You so cheeky, Briar. 😀
But! Here’s why I like Briar and hate just about every other fighter type character. He didn’t seek this out. Briar is basically a fight magnet, but it’s because he’s aloof and honestly doesn’t care. He marches to his own drum, and if that bothers you, he’s still not going to change. So yeah, he rubs people wrong, but only the people inclined to try enforcing their own ways on others. He isn’t trying to fight people, he’s just trying to live his own life. Even at the start of this fight, with the men insulting him, his first reaction was “You think I’m a coward? …sure, fine, call me a purple hippo if you want, like I care. Long as you say it over there and stop bothering me.” He only let it go to blows when the other party wouldn’t leave him alone.
And THAT is what makes the character sexy. That sort of utter confidence, the kind of confidence that says “I am what I am, regardless of what you think,” and then has the skills to back that up. Honestly, Briar is the entirety of the reason I say I like brawler characters and the reason I’m disappointed in all others.
Tammy, you’ve ruined me for other quasi-bad boys!
A week later, after Berenene runs them ragged calling them out for social gathers, Sandry finally relents and agrees to go stay at the Dancrun palace with them. Zhegorz does not take the news well thanks to his paranoia, so Briar and Tris try to regal him with stories of their past exploits to prove that they can protect him. Zhegorz just counters that Briar wasn’t very protected during whatever gave him all those nightmares.
Briar…rather spontaneously remembers that Tris isn’t the smothering type and thus tells them a (very) little bit about the Gyongxe war he was in. But Tris didn’t do anything before he had this change of heart. He literally just looked over at her and went “oh yeah, that’s her personality type.” How did he forget it? I mean, I could see him be reluctant at first, or worried that she’d changed while they were apart, but it’s been like a year since he reconnected with all the girls again.
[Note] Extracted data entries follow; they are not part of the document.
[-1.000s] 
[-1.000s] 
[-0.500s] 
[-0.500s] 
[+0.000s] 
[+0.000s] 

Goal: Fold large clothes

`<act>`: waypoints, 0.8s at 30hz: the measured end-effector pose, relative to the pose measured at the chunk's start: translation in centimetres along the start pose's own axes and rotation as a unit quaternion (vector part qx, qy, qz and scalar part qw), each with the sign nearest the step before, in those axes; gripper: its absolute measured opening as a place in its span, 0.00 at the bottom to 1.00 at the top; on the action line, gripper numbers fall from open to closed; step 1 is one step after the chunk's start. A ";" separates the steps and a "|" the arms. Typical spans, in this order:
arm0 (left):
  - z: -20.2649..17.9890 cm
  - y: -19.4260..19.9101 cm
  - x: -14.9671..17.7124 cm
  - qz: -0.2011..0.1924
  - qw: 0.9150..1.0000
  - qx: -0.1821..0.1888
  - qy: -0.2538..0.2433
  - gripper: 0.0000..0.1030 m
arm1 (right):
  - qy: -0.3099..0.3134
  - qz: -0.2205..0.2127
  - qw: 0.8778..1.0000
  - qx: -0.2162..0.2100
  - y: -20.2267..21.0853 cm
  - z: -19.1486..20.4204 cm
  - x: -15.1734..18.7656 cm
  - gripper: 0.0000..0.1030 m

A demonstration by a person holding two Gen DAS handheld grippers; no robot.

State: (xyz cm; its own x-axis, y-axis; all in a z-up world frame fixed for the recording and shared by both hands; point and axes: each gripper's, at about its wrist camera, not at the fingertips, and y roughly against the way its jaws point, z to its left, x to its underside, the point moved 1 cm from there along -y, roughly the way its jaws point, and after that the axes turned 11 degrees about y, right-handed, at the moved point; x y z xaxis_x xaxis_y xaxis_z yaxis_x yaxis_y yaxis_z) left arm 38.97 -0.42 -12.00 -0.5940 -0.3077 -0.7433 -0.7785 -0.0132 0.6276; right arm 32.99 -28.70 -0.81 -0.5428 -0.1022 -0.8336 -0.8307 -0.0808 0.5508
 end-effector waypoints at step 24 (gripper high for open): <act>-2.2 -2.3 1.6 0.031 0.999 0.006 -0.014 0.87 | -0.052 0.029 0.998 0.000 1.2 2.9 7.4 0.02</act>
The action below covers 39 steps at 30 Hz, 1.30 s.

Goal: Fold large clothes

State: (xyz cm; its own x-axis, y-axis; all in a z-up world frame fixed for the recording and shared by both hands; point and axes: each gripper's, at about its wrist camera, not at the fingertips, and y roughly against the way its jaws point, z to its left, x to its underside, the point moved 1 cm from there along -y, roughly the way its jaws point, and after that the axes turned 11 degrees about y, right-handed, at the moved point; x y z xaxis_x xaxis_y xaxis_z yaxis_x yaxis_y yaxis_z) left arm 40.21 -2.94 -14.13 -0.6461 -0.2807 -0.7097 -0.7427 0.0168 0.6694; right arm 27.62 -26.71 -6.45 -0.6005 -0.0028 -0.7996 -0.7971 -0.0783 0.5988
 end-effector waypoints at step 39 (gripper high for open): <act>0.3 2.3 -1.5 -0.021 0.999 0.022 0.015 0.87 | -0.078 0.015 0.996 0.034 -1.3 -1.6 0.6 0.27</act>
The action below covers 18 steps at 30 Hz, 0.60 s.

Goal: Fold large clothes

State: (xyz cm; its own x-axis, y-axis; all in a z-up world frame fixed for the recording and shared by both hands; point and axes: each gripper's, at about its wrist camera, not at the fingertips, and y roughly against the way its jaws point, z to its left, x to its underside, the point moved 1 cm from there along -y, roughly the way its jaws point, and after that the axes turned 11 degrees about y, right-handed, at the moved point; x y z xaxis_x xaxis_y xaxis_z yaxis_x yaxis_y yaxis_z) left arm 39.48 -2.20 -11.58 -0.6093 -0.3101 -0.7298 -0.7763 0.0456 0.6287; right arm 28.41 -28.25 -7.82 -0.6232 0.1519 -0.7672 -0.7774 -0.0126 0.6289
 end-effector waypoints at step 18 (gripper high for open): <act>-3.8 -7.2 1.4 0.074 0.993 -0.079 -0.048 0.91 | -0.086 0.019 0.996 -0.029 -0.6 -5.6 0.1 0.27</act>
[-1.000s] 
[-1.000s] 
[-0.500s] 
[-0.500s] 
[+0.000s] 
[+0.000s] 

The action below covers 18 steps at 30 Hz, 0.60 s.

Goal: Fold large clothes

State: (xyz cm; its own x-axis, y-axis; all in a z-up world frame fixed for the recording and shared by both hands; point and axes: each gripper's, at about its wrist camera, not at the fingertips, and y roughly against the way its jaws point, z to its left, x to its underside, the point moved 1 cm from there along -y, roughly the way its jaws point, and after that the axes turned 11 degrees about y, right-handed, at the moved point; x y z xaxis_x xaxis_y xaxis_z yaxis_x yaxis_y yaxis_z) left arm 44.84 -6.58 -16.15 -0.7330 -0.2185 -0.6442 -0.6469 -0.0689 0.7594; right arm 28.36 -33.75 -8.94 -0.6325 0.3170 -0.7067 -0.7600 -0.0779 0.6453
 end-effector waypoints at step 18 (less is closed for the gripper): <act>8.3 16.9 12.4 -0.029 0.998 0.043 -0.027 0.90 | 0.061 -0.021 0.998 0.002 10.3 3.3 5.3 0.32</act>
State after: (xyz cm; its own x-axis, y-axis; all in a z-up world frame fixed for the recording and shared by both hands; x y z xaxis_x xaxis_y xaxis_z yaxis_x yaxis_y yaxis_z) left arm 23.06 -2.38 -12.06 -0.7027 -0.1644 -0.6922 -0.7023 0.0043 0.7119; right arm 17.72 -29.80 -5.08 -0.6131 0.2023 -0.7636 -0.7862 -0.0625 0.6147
So…chalk one more telepathic connection open. For no reason. Which is fair, since it was closed for no reason.
Really, I love these characters to bits and pieces, but this drama was not set up well. It was so close, and it could have been done, but this execution is so rushed.
Zhegorz is not encouraged, though, because he still sees and hears things, and it’s ten times as bad in the city. So they go to Daja to see if she can help, because she has deus ex machine metal that can do anything. No, really. You’ll have to read her books to realize that there’s no rules for what this stuff she makes can do. With normal metal, it follows the rules, but she grows her own metal that’s like “yeah, I just do whatever, hahaha.”
She makes little hearing aids and glasses for Zhegorz, ones that block out anything carried by the winds/magic, so he’ll only hear what a normal person would.
“I begin to think I can cure dry rot with this stuff,”
Well, if the author commands it, you probably can.